MariaDB/Rebooting a host

From Wikitech

Clean shutdown

  1. First, get a list of instances on the host. The easiest way is to SSH into the host and check the MOTD, which will include something like this:
    DB section s1 (alias: mysql.s1)
    DB section s3 (alias: mysql.s3)
    
    See MariaDB/Multiinstance for more details.
  2. Check if the host needs to be depooled:
    • If any of the instances are known to dbctl, then the host will need to be depooled if it's in an active DC, and repooled afterwards.
      sudo dbctl instance <instance> get
      # E.g. for single-instance host:
      #   sudo dbctl instance db1123 get
      # E.g. for multi-instance host:
      #  sudo dbctl instance db1102:3312 get
      #  sudo dbctl instance db1102:3313 get
      #  sudo dbctl instance db1102:3320 get
      
    • clouddb* hosts also need to be depooled before being rebooted, see Portal:Data Services/Admin/Runbooks/Depool wikireplicas.
  3. Downtime the host in icinga for 1h.
    sudo cookbook sre.hosts.downtime --hours 1 -r "Rebooting dbXXXX TXXXXXX" '<fqdn>'
    
    If the host has any replicas, they will also need to be downtimed, to prevent replication alerts from firing.
  4. On the default config, MariaDB will dump its buffer pool index to disk, and load it automatically on start, decreasing its warmup period. If you want to avoid this (e.g. because the current buffer pool is not fully loaded), connect to each mysql instance and run:
    mysql> SET GLOBAL innodb_buffer_pool_dump_at_shutdown = OFF;
    
    Dynamically doing this will make this option not persist, and revert to ON on next reboot.
  5. If the host is replicating from another host, stop replication manually.
    # Single-instance
    sudo mysql -e "STOP SLAVE"
    # Multi-instance, per instance:
    sudo mysql.<section>
    root@<host>:<section>[(none)]> STOP SLAVE;
    
    If the host is currently replicating a slow transaction, STOP SLAVE will hang until the slow transaction is completed. If you press Ctrl+C to retry later, be aware that MariaDB will still apply the STOP SLAVE command as soon as the slow transaction completes.
  6. Stop mariadb instance(s) on the host
    # single-instance:
    sudo systemctl stop mariadb
    # multi-instance, for each section:
    sudo systemctl stop mariadb@<section>
    # Avoid using a wildcard (mariadb@*), stop one section at a time
    # e.g.:
    #  sudo systemctl stop mariadb@s2
    #  sudo systemctl stop mariadb@s3
    #  sudo systemctl stop mariadb@x1
    
  7. Unmount /srv and disable swap
    sudo umount /srv
    sudo swapoff -a
    
  8. This is a good time to upgrade MariaDB to the latest minor version. It's usually safe to upgrade other packages too.
    sudo apt upgrade
    
  9. Finally reboot the host! You can simply use sudo reboot, but it's preferable to use the reboot-single cookbook, which will log to SAL, check that the host reboots successfully and wait for a successful Puppet run:
    cumin1002:~$ sudo cookbook sre.hosts.reboot-single -r "Reason for reboot" <fqdn-of-host>
    

After boot

On most production hosts, the mariadb instance or instances won't restart automatically. This is intended behavior to prevent a crashed host to be pooled automatically with corrupt data or lag, before its health can be manually checked.

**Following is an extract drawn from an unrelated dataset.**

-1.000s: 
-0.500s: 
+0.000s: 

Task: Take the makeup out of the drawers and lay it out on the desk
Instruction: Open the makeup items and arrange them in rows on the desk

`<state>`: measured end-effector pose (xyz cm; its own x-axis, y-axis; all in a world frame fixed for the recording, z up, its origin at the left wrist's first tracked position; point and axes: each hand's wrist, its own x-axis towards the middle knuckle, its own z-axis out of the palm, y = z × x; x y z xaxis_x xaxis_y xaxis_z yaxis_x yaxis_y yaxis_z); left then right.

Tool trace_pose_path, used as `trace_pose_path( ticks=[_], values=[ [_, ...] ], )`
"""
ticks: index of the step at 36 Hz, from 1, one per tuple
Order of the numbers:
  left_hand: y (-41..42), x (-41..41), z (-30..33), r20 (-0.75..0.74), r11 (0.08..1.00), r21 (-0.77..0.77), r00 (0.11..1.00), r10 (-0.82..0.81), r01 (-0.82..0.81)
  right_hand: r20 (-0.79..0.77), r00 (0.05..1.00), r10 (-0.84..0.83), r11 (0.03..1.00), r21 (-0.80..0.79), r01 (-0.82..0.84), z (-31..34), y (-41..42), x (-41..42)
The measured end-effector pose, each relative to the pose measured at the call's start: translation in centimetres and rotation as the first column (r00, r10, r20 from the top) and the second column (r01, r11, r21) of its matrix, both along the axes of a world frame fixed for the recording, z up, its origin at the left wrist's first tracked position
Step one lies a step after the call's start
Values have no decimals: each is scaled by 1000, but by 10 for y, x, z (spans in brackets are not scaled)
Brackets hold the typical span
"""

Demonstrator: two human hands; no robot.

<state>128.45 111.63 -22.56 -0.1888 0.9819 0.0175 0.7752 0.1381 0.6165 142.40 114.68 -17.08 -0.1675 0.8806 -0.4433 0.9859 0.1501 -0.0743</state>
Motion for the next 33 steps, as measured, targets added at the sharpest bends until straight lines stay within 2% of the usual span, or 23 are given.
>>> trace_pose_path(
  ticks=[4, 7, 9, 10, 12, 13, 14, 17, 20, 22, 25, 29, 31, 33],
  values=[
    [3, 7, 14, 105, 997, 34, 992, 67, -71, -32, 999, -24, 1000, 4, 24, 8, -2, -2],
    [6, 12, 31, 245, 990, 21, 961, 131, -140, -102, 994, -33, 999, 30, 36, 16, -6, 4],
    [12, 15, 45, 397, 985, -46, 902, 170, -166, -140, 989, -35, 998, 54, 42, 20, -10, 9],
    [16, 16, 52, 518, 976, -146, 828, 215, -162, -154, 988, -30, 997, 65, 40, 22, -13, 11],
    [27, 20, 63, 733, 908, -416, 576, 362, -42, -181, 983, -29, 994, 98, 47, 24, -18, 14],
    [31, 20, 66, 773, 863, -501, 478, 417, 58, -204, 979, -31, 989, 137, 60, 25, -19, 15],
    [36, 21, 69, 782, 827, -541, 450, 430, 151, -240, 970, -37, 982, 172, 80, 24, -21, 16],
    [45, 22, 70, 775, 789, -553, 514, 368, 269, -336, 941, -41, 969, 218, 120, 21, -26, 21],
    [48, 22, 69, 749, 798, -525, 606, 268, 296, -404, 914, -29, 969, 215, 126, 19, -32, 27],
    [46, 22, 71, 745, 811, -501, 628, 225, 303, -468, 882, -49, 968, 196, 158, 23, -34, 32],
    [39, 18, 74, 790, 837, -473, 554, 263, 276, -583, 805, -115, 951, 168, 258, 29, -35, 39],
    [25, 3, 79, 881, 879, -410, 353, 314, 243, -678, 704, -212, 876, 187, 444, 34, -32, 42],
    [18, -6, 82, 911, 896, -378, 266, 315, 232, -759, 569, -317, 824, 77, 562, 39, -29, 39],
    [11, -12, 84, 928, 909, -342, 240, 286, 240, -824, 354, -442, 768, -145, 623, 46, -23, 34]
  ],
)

  • If you just did an upgrade, or other kind of dangerous maintenance, it is better to avoid an automatic buffer pool load on start up. To do so, rename the file on each data directory from ib_buffer_pool to ib_buffer_pool.bak This will make the old buffer pool unusable, while allowing a dump to be produced the next time it shuts down for a normal restart.
  • If an upgrade is about to be done, also make sure mariadb doesn't start replication automatically by running:
    systemctl set-environment MYSQLD_OPTS="--skip-slave-start"
    
  • After a clean reboot, you can start mariadb by running:
    # Single-instance:
    sudo systemctl start mariadb
    # Multi-instance, per instance:
    sudo systemctl start mariadb@<section>
    
    Where <section> is one of the sections that are present on that particular server (m1, x1, etc.). Don't worry, only configured sections on puppet will start, others will fail to start if tried.
  • Replication does not always start automatically. Check as follows (it should return IO thread running: Yes / SQL thread running: Yes):
    # Single-instance
    sudo mysql -e "SHOW SLAVE STATUS"
    # Multi-instance, per instance:
    sudo mysql.<section>
    root@<host>:<section>[(none)]> SHOW SLAVE STATUS\G
    
  • If it is stopped and should be running, you can run:
    # Single-instance
    sudo mysql -e "START SLAVE"
    # Multi-instance, per instance:
    sudo mysql.<section>
    root@<host>:<section>[(none)]> START SLAVE;
    
  • Force a Puppet run. The first Puppet run after a reboot is likely to have failed because MariaDB was not running, so now that you've started MariaDB you should run Puppet manually and make sure it completes with no errors.
    sudo run-puppet-agent
    
  • Check that the prometheus mysql exporter is running, and start it manually if it isn't:
    # Single-instance:
    sudo systemctl (status|start) prometheus-mysqld-exporter
    # Multi-instance, per instance:
    sudo systemctl (status|start) prometheus-mysqld-exporter@<section>
    
  • (Only if you are rebooting a clouddb* wikireplica host) Check that the wmf-pt-kill service is running:
    # Multi-instance, per instance:
    sudo systemctl status wmf-pt-kill@<section>
    
  • (Only if you are rebooting a primary host) Check that the pt-heartbeat service is running, and start it manually if it isn't, otherwise lag alerts will be fired.
    # Single-instance:
    sudo systemctl (status|start) pt-heartbeat-wikimedia
    # Multi-instance, per instance:
    sudo systemctl (status|start) pt-heartbeat-wikimedia@<section>
    
    Note: We should try not to reboot primary db instances for obvious reasons, and switch its active primary status beforehand, but that is sometimes done not by choice!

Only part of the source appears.